2. Sample size used for the test set and the data provenance:

• Biocompatibility Testing: The document does not specify exact sample sizes for each biological endpoint test. It references compliance with ISO 10993 and USA FDA Guidance Document on Use of ISO 10993-1 standards, which typically outline specific sample size requirements for each test.
  • Data Provenance: The tests for the device component were either conducted by Medtronic (or a contracted lab) or referenced from a supplier certificate. The reference device data ("Step™ Auto Suture™ Dilator and Cannula") was applied, suggesting internal company data or previous submissions. The supplier certificate indicates tests were conducted "in accordance with 'Good Laboratory Practice'". This appears to be prospective testing for regulatory submission. Country of origin for data is not specified beyond being part of a US FDA submission process.
• Design Assessment: No specific sample size is discussed as it was a qualitative assessment.

3. Number of experts used to establish the ground truth for the test set and the qualifications of those experts:

• Not Applicable in this context. The biocompatibility tests are laboratory-based, with "passing" results determined by established scientific/regulatory standards rather than expert consensus on a ground truth. For the design assessment, no specific number or qualification of experts is mentioned; it's a statement of internal engineering/design conclusion.

4. Adjudication method for the test set:

• Not Applicable. As mentioned above, the results are determined by objective laboratory test outcomes against established Pass/Fail criteria, not by human adjudication of observations or interpretations.

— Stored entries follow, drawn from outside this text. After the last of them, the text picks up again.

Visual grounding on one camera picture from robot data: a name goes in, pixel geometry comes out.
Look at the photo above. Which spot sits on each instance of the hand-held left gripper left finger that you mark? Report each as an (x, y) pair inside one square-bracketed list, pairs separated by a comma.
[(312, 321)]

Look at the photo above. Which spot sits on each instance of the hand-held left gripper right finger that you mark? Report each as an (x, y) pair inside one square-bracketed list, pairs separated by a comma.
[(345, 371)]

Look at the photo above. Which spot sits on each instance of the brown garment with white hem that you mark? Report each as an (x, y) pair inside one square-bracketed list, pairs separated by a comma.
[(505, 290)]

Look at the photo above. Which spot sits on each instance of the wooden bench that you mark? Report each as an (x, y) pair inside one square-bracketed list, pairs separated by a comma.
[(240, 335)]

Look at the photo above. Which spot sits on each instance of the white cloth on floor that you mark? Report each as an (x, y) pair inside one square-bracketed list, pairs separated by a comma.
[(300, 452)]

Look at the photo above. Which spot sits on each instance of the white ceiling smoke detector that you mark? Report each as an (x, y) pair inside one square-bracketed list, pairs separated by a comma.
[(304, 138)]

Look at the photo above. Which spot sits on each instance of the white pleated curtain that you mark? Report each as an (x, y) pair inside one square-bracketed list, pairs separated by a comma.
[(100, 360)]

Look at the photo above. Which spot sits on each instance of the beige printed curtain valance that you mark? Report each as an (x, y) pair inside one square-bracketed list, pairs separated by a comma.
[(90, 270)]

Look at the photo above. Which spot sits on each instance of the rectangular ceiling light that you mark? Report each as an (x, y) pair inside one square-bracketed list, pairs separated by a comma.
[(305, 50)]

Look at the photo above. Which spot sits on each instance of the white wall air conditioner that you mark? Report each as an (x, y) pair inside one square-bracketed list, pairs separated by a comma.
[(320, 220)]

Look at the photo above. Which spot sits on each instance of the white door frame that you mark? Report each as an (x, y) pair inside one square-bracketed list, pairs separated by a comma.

5. If a multi reader multi case (MRMC) comparative effectiveness study was done, If so, what was the effect size of how much human readers improve with AI vs without AI assistance:

• Not Applicable. This device is a physical medical device (venous reservoir bag) and does not involve AI, human readers, or diagnostic interpretation.

6. If a standalone (i.e. algorithm only without human-in-the-loop performance) was done:

• Not Applicable. This is a physical medical device, not an algorithm or software.

7. The type of ground truth used:

• For Biocompatibility: The "ground truth" is defined by the objective pass/fail criteria of the specified ISO 10993 and USP Class VI biological endpoint tests (e.g., no significant cytotoxicity, no sensitization, no systemic toxicity, etc.).
• For Design Assessment: The "ground truth" is the engineering assessment that the material change has no impact on the functionality or performance of the final product.

8. The sample size for the training set:

• Not Applicable. There is no "training set" as this is not an AI/machine learning device. The biocompatibility tests are evaluative, not for training.

9. How the ground truth for the training set was established:

• Not Applicable. As there is no training set, this question is not relevant.